> _BRIEF_
From the entries that follow, copy exactly the lines beginning at the line holding "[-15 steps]" and continuing through the line holding "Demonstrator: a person".

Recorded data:
════
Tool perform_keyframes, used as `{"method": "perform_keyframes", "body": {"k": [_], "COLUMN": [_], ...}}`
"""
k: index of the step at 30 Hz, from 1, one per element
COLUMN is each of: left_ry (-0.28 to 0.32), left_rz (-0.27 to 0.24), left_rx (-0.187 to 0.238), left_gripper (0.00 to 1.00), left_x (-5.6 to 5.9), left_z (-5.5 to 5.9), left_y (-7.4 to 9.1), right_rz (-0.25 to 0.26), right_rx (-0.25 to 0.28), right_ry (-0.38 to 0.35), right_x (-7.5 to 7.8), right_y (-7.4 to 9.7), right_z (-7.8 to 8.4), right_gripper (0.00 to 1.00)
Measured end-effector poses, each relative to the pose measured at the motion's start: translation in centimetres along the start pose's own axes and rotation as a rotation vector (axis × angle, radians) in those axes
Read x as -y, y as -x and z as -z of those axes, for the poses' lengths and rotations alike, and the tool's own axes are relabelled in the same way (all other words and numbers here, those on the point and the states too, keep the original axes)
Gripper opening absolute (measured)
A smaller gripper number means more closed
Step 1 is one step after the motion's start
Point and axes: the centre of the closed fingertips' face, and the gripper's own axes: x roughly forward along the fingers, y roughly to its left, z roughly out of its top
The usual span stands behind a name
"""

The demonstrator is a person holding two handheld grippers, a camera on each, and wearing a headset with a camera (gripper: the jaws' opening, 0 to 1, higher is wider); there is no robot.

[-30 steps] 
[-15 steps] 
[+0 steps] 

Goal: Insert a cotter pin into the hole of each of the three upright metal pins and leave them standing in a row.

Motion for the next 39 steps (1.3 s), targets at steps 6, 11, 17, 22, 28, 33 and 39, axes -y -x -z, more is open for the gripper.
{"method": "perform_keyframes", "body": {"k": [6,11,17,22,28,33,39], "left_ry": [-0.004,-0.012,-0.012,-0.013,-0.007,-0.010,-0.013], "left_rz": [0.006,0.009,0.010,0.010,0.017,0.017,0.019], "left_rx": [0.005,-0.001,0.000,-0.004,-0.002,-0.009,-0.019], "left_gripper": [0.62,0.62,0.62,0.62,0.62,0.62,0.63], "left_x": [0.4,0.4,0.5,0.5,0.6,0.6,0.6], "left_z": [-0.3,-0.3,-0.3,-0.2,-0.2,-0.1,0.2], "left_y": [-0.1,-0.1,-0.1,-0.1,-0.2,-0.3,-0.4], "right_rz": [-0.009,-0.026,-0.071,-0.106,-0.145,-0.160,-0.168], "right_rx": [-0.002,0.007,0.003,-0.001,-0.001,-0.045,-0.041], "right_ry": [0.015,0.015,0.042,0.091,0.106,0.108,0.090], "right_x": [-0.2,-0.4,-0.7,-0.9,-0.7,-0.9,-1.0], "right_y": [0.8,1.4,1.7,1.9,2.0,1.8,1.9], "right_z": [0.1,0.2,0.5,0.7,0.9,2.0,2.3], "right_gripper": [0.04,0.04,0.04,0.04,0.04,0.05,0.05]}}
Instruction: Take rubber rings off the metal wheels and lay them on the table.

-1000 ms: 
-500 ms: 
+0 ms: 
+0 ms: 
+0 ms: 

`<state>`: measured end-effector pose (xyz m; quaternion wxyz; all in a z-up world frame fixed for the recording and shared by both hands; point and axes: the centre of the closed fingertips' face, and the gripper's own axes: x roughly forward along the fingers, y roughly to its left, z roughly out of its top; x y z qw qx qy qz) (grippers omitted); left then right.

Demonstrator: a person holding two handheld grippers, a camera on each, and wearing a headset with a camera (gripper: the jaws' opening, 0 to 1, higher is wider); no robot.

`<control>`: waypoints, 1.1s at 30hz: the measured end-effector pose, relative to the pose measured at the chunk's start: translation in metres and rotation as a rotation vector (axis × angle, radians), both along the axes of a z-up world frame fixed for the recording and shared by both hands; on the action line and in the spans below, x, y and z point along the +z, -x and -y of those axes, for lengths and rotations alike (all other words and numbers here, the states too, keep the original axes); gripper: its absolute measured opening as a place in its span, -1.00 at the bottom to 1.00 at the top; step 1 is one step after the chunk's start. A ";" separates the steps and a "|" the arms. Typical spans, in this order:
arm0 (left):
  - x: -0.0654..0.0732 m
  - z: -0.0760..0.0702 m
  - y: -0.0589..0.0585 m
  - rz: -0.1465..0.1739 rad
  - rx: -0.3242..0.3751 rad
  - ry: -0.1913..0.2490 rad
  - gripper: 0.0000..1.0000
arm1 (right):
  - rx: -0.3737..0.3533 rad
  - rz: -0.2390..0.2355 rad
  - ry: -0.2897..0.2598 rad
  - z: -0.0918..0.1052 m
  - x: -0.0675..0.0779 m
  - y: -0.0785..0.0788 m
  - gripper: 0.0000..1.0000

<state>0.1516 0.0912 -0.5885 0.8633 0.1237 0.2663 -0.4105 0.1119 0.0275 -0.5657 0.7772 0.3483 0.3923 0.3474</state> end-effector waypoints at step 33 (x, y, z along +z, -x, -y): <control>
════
> _ANSWER_
[-15 steps] 
[+0 steps] 

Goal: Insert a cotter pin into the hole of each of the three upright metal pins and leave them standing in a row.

Motion for the next 39 steps (1.3 s), targets at steps 6, 11, 17, 22, 28, 33 and 39, axes -y -x -z, more is open for the gripper.
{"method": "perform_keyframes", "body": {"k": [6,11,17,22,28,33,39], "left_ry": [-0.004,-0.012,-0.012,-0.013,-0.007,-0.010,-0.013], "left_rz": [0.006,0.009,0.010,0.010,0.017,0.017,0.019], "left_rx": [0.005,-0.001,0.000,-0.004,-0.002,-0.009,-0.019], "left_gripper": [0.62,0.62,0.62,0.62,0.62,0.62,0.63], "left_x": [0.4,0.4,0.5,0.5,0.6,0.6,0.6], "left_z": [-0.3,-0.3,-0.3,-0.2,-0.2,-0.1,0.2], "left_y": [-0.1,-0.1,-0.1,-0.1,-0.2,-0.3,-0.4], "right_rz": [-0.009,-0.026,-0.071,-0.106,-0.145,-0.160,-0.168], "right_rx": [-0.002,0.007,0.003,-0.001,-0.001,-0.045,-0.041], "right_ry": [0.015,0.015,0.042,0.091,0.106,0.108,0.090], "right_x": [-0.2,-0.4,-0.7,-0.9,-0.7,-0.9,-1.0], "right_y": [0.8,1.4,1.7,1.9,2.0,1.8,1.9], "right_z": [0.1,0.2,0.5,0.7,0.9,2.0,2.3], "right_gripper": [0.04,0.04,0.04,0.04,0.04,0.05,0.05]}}
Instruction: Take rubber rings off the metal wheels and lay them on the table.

-1000 ms: 
-500 ms: 
+0 ms: 
+0 ms: 
+0 ms: 

`<state>`: measured end-effector pose (xyz m; quaternion wxyz; all in a z-up world frame fixed for the recording and shared by both hands; point and axes: the centre of the closed fingertips' face, and the gripper's own axes: x roughly forward along the fingers, y roughly to its left, z roughly out of its top; x y z qw qx qy qz) (grippers omitted); left then right.

Demonstrator: a person holding two handheld grippers, a camera on each, and wearing a headset with a camera (gripper: the jaws' opening, 0 to 1, higher is wider); no robot.

What this exercise required has been given in full.